Ruler, compass, calculator.

Instructions

1. Start by determining the radius of the circle you will need to construct. If it is possible to measure the lengths of the sides of a triangle, then pay attention to its hypotenuse - the side lying opposite the right angle. Measure it and divide the resulting value in half - this will be the radius of the circle described around the right triangle.

2. If the length of the hypotenuse is unknown, but there are lengths (a and b) of the legs (2 sides adjacent to the right angle), then find the radius (R) using the Pythagorean theorem. It follows from it that this parameter will be equal to half the square root extracted from the sum of the squared lengths of the legs: R=?*?(a?+b?).

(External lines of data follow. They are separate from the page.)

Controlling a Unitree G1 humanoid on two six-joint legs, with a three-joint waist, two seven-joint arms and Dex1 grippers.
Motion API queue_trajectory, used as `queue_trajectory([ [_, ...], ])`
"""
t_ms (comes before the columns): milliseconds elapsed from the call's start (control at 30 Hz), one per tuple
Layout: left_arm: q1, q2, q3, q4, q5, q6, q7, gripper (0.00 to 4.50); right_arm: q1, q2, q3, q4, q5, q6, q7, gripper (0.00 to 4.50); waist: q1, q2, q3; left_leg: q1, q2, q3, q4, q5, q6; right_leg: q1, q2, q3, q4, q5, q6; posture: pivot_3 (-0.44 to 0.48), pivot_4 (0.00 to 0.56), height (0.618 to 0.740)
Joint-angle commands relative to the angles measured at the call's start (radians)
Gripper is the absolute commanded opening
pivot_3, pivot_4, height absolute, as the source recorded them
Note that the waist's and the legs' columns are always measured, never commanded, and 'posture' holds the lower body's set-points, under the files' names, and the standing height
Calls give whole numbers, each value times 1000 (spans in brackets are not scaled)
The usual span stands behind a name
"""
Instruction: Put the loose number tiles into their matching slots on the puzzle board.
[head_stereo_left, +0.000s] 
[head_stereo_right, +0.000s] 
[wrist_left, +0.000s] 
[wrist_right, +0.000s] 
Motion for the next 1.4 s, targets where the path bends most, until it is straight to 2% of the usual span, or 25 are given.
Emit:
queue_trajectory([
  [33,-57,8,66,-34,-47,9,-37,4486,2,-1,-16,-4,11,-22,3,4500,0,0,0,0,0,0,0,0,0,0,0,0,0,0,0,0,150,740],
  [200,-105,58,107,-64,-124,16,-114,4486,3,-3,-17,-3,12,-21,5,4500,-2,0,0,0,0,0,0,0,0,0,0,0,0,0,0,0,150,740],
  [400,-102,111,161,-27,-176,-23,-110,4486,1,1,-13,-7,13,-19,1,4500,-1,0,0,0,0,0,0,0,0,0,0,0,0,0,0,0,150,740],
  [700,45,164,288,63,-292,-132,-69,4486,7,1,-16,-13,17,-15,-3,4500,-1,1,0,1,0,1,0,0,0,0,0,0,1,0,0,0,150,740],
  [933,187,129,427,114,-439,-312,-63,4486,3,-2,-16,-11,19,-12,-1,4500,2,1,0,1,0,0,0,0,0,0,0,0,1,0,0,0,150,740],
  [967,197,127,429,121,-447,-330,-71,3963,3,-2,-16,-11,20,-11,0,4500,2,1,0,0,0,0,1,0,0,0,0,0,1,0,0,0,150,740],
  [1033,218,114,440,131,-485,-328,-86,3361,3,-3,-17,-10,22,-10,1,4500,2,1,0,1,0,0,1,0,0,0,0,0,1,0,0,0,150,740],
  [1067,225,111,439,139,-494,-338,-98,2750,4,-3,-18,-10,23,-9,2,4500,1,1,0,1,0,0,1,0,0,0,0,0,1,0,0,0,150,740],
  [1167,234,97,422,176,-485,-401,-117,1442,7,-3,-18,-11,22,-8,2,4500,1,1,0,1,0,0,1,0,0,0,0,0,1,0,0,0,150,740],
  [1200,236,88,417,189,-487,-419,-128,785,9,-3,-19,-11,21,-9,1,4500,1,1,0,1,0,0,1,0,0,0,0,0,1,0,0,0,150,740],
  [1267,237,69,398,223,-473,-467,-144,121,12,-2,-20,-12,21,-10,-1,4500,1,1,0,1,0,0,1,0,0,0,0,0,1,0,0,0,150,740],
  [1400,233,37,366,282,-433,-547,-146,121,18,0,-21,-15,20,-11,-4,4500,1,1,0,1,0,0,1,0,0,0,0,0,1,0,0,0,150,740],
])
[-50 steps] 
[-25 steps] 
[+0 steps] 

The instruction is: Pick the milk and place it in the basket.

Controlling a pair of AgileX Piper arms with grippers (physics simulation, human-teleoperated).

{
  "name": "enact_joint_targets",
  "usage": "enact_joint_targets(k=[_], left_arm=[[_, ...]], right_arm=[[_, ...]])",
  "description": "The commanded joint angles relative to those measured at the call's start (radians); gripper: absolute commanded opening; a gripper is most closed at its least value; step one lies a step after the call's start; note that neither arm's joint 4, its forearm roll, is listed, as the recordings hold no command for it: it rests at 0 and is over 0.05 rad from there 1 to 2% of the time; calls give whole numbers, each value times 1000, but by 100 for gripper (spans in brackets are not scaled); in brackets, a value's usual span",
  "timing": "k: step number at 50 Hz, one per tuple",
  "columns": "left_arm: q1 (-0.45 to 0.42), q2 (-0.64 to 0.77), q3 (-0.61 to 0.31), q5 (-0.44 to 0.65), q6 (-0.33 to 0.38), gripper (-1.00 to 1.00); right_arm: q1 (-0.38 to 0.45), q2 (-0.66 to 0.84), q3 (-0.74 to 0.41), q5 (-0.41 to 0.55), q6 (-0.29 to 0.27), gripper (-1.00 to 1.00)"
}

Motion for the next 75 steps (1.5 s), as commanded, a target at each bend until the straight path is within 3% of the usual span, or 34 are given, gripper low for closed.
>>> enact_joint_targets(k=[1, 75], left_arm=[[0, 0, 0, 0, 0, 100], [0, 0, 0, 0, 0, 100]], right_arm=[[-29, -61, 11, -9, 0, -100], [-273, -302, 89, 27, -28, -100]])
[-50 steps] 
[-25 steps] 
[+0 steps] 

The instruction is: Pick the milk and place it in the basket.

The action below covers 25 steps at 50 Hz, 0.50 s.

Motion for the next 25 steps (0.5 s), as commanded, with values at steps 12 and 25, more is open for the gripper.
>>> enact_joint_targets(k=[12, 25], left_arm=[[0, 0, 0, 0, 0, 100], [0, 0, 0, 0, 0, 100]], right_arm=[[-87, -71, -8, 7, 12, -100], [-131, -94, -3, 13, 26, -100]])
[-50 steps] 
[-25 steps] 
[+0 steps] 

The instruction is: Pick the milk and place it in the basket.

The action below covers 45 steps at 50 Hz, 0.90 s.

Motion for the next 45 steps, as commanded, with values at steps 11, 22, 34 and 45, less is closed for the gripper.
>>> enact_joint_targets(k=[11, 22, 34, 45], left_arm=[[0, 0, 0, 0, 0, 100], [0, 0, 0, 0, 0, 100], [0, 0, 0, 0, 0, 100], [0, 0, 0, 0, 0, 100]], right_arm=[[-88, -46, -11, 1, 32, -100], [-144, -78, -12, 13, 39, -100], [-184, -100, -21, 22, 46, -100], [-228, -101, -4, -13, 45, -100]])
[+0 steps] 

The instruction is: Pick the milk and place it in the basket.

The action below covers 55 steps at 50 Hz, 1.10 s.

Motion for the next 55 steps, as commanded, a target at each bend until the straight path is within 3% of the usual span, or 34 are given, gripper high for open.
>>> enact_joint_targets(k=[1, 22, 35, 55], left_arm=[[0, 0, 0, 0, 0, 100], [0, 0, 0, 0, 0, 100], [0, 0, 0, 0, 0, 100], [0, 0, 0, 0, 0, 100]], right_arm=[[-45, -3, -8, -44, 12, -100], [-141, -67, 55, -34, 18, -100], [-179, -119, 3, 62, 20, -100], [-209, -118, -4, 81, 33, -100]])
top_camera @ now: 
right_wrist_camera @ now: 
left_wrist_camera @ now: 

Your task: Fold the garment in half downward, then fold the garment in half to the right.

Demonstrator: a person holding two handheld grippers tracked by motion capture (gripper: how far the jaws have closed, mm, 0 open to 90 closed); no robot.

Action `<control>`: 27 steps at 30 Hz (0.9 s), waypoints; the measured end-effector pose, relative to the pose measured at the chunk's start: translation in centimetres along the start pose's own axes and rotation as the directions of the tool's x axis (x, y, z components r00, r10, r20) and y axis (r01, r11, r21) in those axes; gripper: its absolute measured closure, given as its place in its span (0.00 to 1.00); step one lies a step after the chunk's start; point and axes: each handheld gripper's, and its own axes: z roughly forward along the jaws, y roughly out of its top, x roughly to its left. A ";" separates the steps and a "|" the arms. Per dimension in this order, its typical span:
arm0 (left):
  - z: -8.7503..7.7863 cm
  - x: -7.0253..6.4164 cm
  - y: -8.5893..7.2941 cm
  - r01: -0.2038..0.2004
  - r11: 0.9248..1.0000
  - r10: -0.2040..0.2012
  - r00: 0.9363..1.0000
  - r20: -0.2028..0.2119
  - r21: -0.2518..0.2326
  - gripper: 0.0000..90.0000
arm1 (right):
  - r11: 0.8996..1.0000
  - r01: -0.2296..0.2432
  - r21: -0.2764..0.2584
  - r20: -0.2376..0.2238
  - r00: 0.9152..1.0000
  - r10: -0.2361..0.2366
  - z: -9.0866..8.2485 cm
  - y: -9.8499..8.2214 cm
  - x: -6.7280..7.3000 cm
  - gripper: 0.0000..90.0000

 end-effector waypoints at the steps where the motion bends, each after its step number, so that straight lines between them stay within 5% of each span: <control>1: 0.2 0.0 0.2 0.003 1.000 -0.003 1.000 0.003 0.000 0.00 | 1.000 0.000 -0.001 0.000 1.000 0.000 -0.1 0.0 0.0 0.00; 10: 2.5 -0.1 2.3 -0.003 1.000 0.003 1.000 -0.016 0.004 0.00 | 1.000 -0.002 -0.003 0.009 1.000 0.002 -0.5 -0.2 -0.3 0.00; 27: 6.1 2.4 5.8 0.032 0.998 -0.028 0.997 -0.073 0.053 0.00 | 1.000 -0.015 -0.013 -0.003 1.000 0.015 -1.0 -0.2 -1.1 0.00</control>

3. If the length of only one of the legs (a) and the value of the adjacent acute angle (?) are known, then to determine the radius of the circumscribed circle (R), use the trigonometric function - cosine. In a right triangle, it determines the ratio of the lengths of the hypotenuse and this leg. Calculate half of the quotient of the leg length divided by the cosine of the famous angle: R=?*a/cos(?).

4. If, in addition to the length of one of the legs (a), the value of the acute angle (?) lying opposite it is known, then to calculate the radius (R), use another trigonometric function - the sine. Apart from replacing the function and the side, nothing will change in the formula - divide the length of the leg by the sine of the known acute angle, and divide the result in half: R=?*b/sin(?).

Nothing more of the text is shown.